Desde Stepanakert tomamos una “martshutka” (furgoneta cargada de gente como si de animales se tratase) hasta Vank, donde una cuesta infernal de asfalto nos separa del monasterio de Gandzasar, una joya del medievo y un orgullo del pueblo armenio. Charlamos con el superior del monasterio preguntándole por las peculiaridades de este país. – No es un país. Nuestra gente es armenia, nuestra lengua es armenia y nuestra moneda es armenia: somos Armenia, nos contesta. Su discurso coincide con el del resto de personas con las que conseguimos articular una conversación, ya que el inglés es un bien escaso en estas montañas. Remoloneamos un poco en el monasterio hasta que se marchan los últimos visitantes, aprovechando a montar la tienda de campaña en el mismo aparcamiento.

La guerra está reciente, imagen de los caídos en el pueblecito de Vank

Valla hecha con las placas de los coches de Azerbaiyán previas a su liberación en Vank

Monasterio de Gandzasar
A la mañana siguiente desandamos camino hasta Shushi, una de las zonas más azotadas por la guerra. Mientras callejeamos entre edificios bombardeados por el fuego de los tanques y morteros y con regueros del fuego de las ametralladoras de hace 25 años, una mujer nos observa desde la ventana de un edificio reventado. Instantes después, esta mujer, Erenora, nos invita a subir a su casa a tomar el té. La caja de las escaleras recuerda a cualquier película de guerra, con agujeros en las paredes y ningún resto del suelo original. Las ventanas del edificio son plásticos de invernadero clavados con puntas. Resulta muy excitante y a la vez muy triste ir mirando cada rincón del lugar, mucho más cuando nos abre la puerta de su apartamento.

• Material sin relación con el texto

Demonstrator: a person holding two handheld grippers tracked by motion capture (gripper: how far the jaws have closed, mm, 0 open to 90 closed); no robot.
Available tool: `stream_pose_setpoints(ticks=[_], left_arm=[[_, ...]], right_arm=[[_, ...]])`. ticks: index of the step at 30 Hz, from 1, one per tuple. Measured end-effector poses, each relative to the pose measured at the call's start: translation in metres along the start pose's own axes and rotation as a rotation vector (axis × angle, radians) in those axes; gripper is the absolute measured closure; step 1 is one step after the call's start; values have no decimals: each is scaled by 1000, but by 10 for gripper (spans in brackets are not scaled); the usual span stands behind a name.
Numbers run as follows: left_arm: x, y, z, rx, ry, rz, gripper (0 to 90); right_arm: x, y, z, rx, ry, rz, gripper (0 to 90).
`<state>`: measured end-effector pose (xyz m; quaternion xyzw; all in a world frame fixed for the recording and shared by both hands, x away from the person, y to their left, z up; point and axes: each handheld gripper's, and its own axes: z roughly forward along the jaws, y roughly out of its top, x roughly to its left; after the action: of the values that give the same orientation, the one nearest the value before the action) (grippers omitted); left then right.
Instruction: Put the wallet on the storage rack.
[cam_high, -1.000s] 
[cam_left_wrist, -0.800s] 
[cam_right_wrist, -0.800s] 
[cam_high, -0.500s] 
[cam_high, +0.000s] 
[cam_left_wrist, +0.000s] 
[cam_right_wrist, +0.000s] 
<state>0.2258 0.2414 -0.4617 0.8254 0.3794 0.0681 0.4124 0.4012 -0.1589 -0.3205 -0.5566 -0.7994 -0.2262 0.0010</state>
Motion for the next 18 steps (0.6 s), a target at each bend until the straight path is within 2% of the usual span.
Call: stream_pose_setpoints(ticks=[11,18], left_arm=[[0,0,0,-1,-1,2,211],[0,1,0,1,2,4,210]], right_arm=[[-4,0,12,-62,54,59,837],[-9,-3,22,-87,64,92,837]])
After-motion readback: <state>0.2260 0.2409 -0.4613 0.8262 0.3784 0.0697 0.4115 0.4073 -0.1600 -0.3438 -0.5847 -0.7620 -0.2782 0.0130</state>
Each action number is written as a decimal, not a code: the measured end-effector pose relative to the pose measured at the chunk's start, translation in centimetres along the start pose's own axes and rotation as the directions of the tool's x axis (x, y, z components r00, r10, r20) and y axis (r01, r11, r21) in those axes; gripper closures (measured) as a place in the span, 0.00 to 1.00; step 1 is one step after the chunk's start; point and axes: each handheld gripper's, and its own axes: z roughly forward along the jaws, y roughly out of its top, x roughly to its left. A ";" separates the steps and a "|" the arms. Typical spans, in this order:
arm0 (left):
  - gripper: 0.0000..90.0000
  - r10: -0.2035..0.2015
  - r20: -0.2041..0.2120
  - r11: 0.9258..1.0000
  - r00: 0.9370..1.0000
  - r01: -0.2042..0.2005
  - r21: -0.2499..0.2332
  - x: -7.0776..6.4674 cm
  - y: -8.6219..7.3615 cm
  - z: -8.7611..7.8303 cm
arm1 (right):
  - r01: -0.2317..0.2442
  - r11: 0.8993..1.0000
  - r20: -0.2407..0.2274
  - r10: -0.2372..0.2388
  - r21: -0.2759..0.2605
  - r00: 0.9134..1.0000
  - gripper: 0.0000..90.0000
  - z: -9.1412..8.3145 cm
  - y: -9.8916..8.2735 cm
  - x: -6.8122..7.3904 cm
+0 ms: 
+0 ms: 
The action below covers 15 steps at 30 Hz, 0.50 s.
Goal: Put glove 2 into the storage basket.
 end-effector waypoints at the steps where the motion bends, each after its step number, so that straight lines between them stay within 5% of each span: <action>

El salón y una habitación han sido rehabilitados, mientras que la cocina y el baño conservan un estado decadente que podría servir como escenario para cualquier película de francotiradores. Con nuestro nulo nivel de ruso y su nulo nivel de inglés, acabamos manteniendo una conversación en la que nos enteramos de que su marido falleció en la guerra. Una pregunta que es mejor no hacer cuando se visitan estos escenarios. Tras el té nos acompaña a recorrer otros lugares del pueblo, donde todo parece indicar que se hizo una gran limpieza étnica de musulmanes ya que el barrio musulmán en su conjunto fue destruido y abandonado. Resulta, cuanto menos curioso, que estén reconstruyendo en la actualidad sus mezquitas de hace varios siglos como atractivo turístico del lugar.

Con Erenora en su casa de Shushi

Intentando pasar página a la guerra

Edificios destruidos en la guerra
Desde Sushi salimos a la carretera principal para hacer autostop, donde el único vehículo que pasa en media hora sigue de largo. Volvemos la cabeza y nos damos cuenta de que está echando marcha atrás para llevarnos hasta la frontera armenia. Cuando nos despedimos del conductor, al darme la mano me la aprieta con un par de billetes de dinero. Así nos despedimos de este lugar tan extraño, que es Artsaj, un país que para nosotros ahora sí que existe en los mapas.